Abstract

Increasing portal inflow in cirrhosis using a mechanical pump reduces portal venous pressure and improves liver function. A pump has been developed for portal vein implantation in human cirrhosis. This study describes the initial in vivo evaluation in a porcine model. Five Large White pigs underwent laparotomy and exposure of the liver. Flow in the hepatic artery, portal vein and hepatic microcirculation was monitored continuously. Hepatic tissue oxygenation was measured by near-infrared spectroscopy. After baseline measurements the pump was inserted into the portal vein. Pump flow rate was then increased stepwise to 50 per cent over the baseline value for a period of 2 h. The pump was then stopped for 20 min and left in situ while continuing to collect systemic and hepatic haemodynamic data. The animal was killed and biopsies for histological examination were taken from the liver, small intestine and spleen. The baseline total hepatic blood flow was 626(39) ml/min; the hepatic artery supplied 18.4(2.1) per cent and the portal vein 81.6(2.1) per cent. The pump was inserted successfully in all animals without surgical complications. During surgical insertion of the pump, the temporary portal vein occlusion resulted in a significant rise in hepatic artery blood flow (22(3) per cent; P < 0.01 versus baseline). Portal vein flow was augmented by pumping; there was a significant correlation between the pump motor speed and portal vein flow (P < 0.0001). This inflow correlated directly with flow in the hepatic microcirculation and hepatic tissue oxygenation (P < 0.001).

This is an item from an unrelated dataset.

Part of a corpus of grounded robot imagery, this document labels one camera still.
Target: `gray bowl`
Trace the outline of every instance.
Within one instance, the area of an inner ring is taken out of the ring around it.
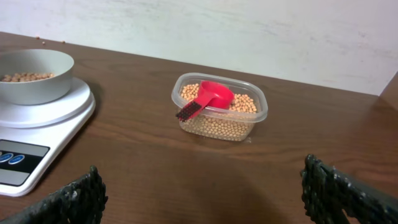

The pump ran satisfactorily throughout the study. Histological examination revealed no evidence of structural damage to the liver or ischaemic changes in the small intestine or spleen. It is technically possible and safe to insert an implantable pump in the portal vein. Portal venous blood flow can be increased up to 50 per cent with a resultant increase in flow in the hepatic microcirculation and hepatic oxygenation and without adverse effects on either hepatic or systemic haemodynamics.